From the records below, transcribe exactly the lines that begin at the line with "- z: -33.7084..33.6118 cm" and end at the line with "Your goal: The", both included.

━━ Data excerpts ━━

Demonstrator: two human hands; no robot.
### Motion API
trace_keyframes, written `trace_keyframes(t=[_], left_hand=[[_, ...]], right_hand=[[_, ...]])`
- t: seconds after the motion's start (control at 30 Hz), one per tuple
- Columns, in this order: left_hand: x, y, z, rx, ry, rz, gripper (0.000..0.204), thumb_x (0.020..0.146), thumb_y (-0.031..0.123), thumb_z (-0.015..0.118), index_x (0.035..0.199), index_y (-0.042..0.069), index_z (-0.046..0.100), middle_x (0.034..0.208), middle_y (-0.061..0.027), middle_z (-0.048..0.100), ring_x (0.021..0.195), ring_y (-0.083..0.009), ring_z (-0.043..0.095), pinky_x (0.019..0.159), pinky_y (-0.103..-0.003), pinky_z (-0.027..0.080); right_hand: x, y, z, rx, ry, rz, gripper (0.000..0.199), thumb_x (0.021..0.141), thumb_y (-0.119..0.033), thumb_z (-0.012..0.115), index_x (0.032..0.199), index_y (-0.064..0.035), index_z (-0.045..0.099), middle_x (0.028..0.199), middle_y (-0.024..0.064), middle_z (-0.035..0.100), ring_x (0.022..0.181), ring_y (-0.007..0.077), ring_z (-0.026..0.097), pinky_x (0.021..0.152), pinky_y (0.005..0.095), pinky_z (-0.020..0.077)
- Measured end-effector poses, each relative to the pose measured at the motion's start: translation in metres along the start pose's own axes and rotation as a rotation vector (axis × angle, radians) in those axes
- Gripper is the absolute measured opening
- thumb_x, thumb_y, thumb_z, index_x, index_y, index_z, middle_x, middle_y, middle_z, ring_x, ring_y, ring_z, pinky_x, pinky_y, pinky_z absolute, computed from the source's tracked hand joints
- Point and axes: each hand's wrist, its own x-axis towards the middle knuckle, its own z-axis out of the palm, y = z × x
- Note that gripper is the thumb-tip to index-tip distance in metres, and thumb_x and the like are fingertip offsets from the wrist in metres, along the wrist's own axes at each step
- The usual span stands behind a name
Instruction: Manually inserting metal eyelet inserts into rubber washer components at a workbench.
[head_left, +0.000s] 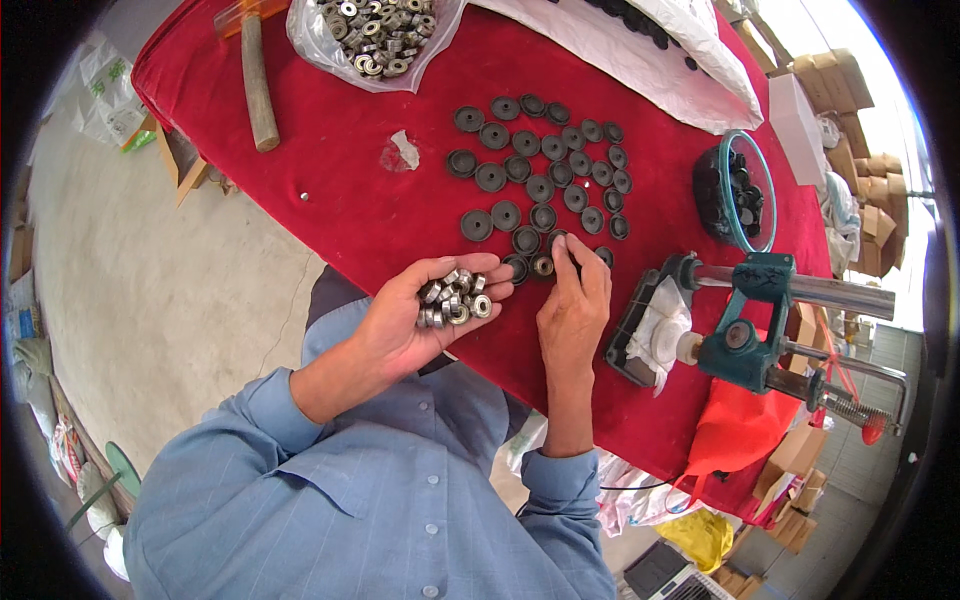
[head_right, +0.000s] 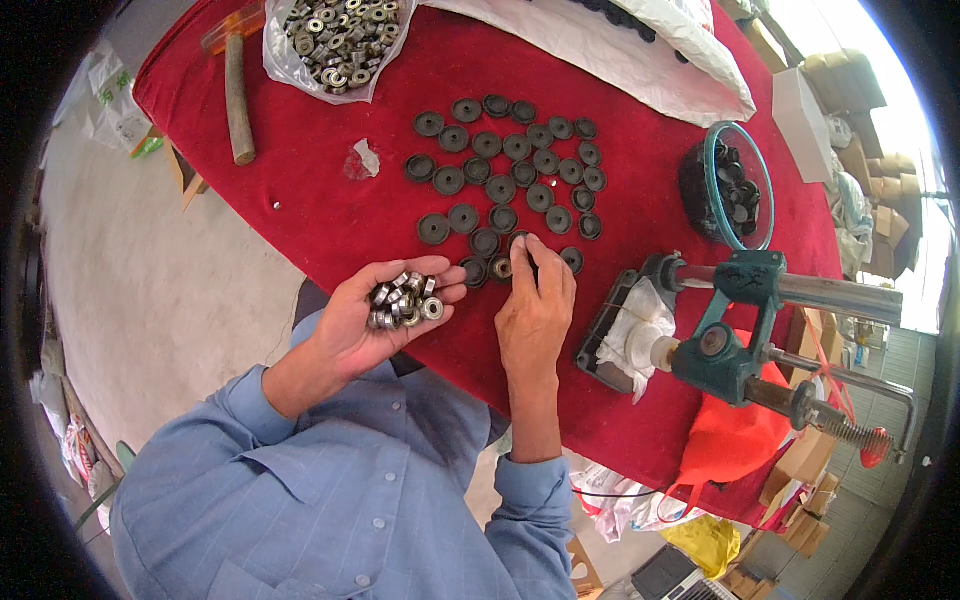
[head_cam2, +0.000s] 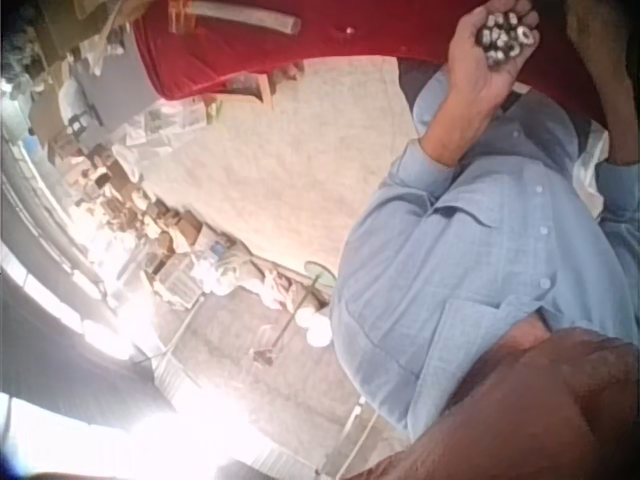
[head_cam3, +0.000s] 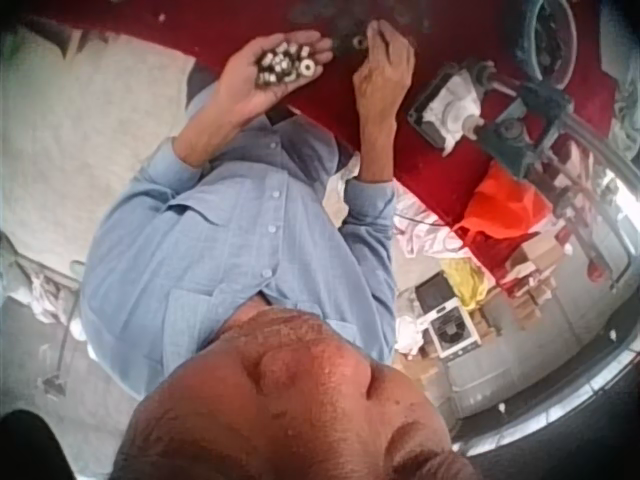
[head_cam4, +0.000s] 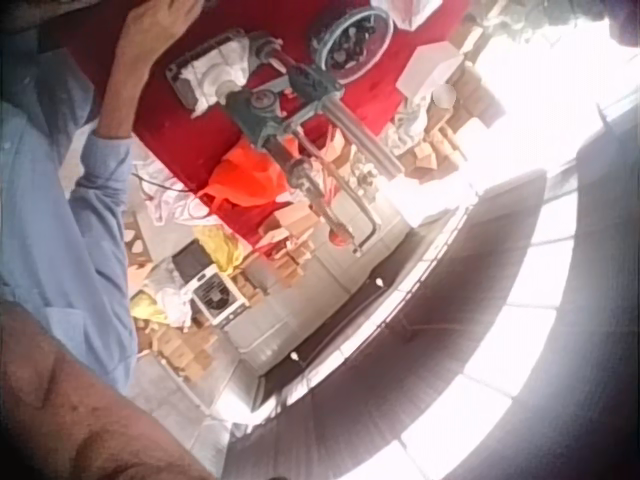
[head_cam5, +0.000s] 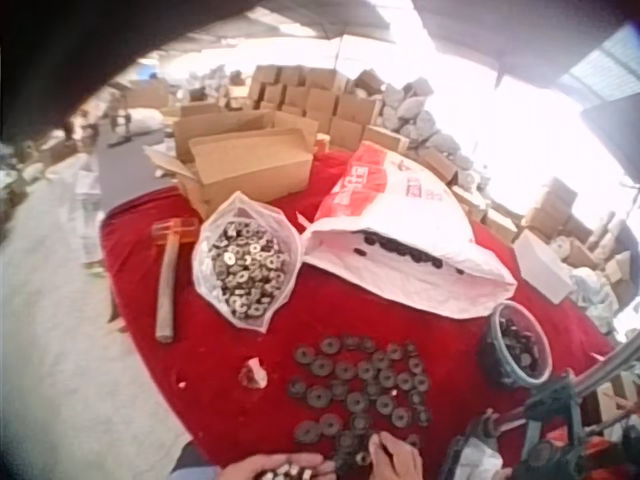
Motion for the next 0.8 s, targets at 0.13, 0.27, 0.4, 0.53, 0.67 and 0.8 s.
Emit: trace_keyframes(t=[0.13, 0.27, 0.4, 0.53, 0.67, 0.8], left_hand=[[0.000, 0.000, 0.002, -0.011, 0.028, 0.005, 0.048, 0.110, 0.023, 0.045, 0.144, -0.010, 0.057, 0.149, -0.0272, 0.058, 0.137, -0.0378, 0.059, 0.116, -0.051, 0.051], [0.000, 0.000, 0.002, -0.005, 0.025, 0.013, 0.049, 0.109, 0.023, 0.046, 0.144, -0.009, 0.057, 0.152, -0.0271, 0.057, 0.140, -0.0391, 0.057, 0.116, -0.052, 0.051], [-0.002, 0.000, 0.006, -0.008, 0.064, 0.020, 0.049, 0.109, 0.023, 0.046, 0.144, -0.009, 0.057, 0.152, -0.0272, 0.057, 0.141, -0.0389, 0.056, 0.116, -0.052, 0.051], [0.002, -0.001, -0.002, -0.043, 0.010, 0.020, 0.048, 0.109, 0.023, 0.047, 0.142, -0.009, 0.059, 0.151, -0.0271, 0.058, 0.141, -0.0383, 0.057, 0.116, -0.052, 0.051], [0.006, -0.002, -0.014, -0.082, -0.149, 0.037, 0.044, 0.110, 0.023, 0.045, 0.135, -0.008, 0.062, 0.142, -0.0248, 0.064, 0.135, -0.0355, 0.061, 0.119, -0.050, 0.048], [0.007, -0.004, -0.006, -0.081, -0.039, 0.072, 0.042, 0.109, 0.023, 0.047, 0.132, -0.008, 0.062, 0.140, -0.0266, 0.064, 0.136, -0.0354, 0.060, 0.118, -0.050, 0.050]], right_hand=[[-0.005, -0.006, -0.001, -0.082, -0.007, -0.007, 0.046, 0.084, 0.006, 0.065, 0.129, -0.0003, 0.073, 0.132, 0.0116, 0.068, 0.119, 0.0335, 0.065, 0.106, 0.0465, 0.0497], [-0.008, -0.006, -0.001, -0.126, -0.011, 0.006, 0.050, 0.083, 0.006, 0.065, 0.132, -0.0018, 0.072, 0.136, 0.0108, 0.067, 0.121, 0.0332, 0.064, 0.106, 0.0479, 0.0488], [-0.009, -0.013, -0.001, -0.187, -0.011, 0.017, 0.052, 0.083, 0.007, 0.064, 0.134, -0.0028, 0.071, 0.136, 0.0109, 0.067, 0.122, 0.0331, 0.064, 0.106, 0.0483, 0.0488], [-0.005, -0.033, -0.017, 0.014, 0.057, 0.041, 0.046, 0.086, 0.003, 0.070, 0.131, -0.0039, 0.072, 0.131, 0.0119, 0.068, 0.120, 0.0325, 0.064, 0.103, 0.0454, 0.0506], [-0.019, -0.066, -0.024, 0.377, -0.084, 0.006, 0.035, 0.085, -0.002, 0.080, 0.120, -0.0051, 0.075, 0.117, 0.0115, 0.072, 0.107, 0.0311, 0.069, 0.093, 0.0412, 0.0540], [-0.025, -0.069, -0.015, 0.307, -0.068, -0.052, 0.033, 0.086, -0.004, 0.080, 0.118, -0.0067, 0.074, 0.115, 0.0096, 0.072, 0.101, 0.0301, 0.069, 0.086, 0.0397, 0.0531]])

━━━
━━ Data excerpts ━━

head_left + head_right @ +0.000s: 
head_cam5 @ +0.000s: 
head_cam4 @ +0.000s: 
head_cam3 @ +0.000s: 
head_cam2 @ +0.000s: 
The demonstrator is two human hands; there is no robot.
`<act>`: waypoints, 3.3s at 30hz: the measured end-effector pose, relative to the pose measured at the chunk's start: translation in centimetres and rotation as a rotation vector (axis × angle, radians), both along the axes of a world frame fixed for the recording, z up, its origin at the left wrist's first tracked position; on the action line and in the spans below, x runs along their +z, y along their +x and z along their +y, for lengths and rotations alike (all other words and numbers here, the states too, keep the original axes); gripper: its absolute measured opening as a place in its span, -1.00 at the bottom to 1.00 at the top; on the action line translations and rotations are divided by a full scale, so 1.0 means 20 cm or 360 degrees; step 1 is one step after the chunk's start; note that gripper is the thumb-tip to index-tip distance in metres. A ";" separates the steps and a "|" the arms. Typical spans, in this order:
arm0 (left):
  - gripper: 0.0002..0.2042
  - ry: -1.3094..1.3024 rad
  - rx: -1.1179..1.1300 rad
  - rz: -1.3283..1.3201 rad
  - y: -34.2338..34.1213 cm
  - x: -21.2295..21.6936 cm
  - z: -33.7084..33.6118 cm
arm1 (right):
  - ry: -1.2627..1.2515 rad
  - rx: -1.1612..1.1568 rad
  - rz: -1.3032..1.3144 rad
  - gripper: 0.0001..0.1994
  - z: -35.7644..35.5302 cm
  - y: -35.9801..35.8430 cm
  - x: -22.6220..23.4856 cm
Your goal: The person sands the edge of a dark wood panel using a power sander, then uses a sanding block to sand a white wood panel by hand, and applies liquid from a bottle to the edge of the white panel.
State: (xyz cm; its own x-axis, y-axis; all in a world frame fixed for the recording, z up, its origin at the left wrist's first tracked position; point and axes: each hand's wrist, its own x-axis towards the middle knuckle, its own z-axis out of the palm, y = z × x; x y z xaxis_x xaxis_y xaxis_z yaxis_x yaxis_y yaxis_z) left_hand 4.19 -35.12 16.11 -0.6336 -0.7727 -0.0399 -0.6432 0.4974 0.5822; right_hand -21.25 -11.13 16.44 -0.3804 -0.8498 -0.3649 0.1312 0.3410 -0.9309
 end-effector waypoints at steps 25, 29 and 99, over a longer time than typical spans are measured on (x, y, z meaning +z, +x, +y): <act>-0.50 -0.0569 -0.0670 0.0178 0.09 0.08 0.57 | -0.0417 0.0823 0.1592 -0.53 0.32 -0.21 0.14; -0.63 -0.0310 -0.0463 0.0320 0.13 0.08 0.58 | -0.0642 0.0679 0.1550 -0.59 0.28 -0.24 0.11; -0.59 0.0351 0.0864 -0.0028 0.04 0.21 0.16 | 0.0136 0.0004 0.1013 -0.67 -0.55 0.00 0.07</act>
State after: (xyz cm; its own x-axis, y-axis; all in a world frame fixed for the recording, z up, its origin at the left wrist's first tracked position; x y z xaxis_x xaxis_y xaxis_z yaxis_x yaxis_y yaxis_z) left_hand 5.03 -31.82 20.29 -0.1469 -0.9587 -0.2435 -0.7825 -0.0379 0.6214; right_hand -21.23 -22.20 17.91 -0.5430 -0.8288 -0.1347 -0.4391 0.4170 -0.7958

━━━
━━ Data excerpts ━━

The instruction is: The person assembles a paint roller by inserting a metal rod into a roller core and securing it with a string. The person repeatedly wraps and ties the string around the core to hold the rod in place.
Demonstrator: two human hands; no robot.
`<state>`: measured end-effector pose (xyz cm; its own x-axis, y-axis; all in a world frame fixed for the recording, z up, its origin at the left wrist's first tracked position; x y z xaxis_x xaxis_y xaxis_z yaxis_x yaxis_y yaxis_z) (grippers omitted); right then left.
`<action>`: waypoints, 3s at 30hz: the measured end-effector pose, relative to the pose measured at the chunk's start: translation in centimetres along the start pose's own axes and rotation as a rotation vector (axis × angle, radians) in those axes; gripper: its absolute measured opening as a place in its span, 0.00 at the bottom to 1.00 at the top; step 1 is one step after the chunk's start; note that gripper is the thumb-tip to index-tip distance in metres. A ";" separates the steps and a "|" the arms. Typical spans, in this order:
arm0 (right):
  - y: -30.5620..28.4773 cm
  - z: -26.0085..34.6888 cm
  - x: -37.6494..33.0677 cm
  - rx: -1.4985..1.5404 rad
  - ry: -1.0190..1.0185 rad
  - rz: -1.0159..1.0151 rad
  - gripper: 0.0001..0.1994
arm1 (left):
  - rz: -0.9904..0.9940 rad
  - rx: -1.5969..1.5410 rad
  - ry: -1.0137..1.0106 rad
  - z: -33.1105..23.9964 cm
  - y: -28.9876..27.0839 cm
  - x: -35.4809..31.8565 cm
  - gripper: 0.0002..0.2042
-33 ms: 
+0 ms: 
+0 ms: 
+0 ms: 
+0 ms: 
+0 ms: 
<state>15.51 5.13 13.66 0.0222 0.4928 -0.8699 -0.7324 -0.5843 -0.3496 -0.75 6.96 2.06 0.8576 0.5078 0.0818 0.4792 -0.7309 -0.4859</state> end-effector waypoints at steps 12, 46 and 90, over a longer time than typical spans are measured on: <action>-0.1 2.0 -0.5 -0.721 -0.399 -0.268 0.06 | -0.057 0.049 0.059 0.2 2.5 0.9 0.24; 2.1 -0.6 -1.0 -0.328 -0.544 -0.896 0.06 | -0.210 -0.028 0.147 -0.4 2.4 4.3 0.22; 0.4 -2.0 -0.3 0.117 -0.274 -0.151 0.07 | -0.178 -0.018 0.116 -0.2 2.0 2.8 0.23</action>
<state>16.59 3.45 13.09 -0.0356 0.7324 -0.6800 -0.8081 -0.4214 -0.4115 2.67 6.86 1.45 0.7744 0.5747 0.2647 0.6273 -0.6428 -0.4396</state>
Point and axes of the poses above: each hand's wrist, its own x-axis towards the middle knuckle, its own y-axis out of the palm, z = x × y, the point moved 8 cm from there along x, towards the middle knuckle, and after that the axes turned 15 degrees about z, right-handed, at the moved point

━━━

Reply to the task:
  - z: -33.7084..33.6118 cm
arm1 (right):
  - ry: -1.2627..1.2515 rad
  - rx: -1.1612..1.1568 rad
  - rz: -1.3032..1.3144 rad
  - gripper: 0.0001..0.1994
  - z: -35.7644..35.5302 cm
  - y: -35.9801..35.8430 cm
  - x: -22.6220..23.4856 cm
Your goal: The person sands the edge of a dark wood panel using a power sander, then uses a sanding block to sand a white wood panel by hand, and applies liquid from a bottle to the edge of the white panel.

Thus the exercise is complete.